What I Need In Order To Dig My Sites

I've headed my own research excavations since 1996. Now I'm preparing for four weeks of fieldwork during the upcoming season. I operate as an independent scholar in this context, and none of my excavations have been prompted by land development. Here's what I need to get hold of before I can break the turf or metal-detect the plough soil on an archaeological site in Sweden.

  • Contacts/notoriety. I couldn't get much of what's listed below without contacts/notoriety in the business.
  • Funding. Most of my research money comes from small private foundations in annual instalments of about $3,600 (€3,200 = SEK 30,000). The most dependable ones have supported my work for 20 years and seem pretty confident that I'll do something useful with the money.
  • Land owner's permission. I check the property name on the map, then I call the municipality's land registry to find out who owns the land, and then I call the owner and ask. So far nobody's said no, though one or two first wanted to know if they might be hit with any costs. They never are since they're not the ones who head the digs.
  • An organisation to apply for the excavation permit. A person can't get a permit. Only organisations can. I always collaborate with the county museum. We make an agreement where they will apply for the permit, and I promise that no costs will hit them. This is an expression of generosity and trust on their part, motivated to some extent by scientific curiosity. Unlike highway contract archaeology, I tend to target the most interesting sites around that my colleagues have wondered about for years.
  • County Archaeologist's permission.
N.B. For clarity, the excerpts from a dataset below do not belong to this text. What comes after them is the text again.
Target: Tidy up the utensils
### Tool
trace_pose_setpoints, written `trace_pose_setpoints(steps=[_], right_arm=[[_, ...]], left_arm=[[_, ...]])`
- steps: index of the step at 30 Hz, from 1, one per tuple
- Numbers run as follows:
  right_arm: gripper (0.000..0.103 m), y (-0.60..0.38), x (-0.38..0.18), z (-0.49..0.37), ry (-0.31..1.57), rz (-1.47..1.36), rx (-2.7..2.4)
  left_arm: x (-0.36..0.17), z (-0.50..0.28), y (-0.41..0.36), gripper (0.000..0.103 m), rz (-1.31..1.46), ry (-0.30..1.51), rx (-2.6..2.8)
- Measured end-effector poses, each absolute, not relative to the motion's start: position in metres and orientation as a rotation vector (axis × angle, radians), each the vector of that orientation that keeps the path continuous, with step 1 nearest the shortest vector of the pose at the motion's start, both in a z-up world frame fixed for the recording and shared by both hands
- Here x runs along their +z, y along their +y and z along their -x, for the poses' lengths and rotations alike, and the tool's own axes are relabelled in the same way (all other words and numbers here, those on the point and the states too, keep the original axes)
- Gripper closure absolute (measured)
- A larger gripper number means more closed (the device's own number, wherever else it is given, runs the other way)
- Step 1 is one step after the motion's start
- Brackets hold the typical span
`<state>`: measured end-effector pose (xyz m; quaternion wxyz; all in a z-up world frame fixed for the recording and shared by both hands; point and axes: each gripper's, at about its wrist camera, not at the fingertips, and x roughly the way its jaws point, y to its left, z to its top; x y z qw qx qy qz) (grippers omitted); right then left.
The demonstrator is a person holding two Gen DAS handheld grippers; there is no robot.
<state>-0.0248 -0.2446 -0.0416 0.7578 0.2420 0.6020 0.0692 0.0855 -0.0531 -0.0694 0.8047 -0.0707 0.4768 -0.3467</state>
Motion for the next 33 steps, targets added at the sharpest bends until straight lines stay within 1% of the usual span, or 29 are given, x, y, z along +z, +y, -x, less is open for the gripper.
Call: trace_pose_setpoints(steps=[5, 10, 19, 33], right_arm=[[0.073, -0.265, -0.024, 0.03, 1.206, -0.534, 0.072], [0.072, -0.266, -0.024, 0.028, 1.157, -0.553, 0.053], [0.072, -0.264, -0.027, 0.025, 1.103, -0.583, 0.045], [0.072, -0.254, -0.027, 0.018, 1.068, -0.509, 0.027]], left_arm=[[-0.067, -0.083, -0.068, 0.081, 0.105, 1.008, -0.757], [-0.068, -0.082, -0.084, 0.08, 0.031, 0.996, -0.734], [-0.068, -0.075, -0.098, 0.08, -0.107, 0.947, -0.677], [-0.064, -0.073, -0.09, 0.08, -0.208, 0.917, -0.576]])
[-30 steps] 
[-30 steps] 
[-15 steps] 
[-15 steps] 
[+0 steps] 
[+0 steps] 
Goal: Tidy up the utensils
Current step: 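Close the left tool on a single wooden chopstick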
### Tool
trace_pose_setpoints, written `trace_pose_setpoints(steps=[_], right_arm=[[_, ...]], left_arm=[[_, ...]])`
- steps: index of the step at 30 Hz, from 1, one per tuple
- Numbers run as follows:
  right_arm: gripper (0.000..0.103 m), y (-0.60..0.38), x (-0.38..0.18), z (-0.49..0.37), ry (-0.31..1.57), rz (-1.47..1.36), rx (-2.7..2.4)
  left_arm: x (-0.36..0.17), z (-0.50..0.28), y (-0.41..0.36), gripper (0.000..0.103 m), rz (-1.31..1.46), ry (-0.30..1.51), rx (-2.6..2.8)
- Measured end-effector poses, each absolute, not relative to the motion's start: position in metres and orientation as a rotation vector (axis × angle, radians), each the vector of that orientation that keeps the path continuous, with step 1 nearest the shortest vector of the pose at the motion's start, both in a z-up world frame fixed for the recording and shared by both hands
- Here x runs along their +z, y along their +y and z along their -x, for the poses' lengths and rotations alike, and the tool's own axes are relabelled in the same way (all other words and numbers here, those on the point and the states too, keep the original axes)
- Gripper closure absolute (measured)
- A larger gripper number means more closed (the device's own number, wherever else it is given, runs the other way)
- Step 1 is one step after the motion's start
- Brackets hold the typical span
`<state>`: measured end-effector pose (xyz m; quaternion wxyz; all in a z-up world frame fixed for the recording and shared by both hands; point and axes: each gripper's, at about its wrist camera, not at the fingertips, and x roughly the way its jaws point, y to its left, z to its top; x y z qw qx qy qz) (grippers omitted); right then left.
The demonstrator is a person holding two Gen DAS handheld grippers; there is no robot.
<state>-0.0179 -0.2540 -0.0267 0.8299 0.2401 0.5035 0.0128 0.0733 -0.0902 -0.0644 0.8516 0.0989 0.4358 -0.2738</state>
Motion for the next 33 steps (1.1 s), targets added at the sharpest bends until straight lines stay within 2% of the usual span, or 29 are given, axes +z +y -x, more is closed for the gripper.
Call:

I write a permit application, my colleagues at the museum tweak it a bit, and then they send it on to the county council. The County Archaeologist only gives us a permit if I've written up my previous fieldwork and if it seems likely that I will be able to pay for finds conservation.
  • Labour. I work with volunteers: students, metal detectorists, the members of local historical societies, friends and family.
  • Equipment. I borrow most of the fieldwork equipment from the county museum and other contract archaeology units.
  • Housing. Unless the participants in the dig live near the site, I have to provide housing. Just after lunch today, for instance, I called the Östra Husby village grocery store and got the number of a man who lets a house not too far from Stensö Castle. He was surprised to hear that I need twelve beds, but adapted quickly and said that he'll be happy to find the extra ones for me.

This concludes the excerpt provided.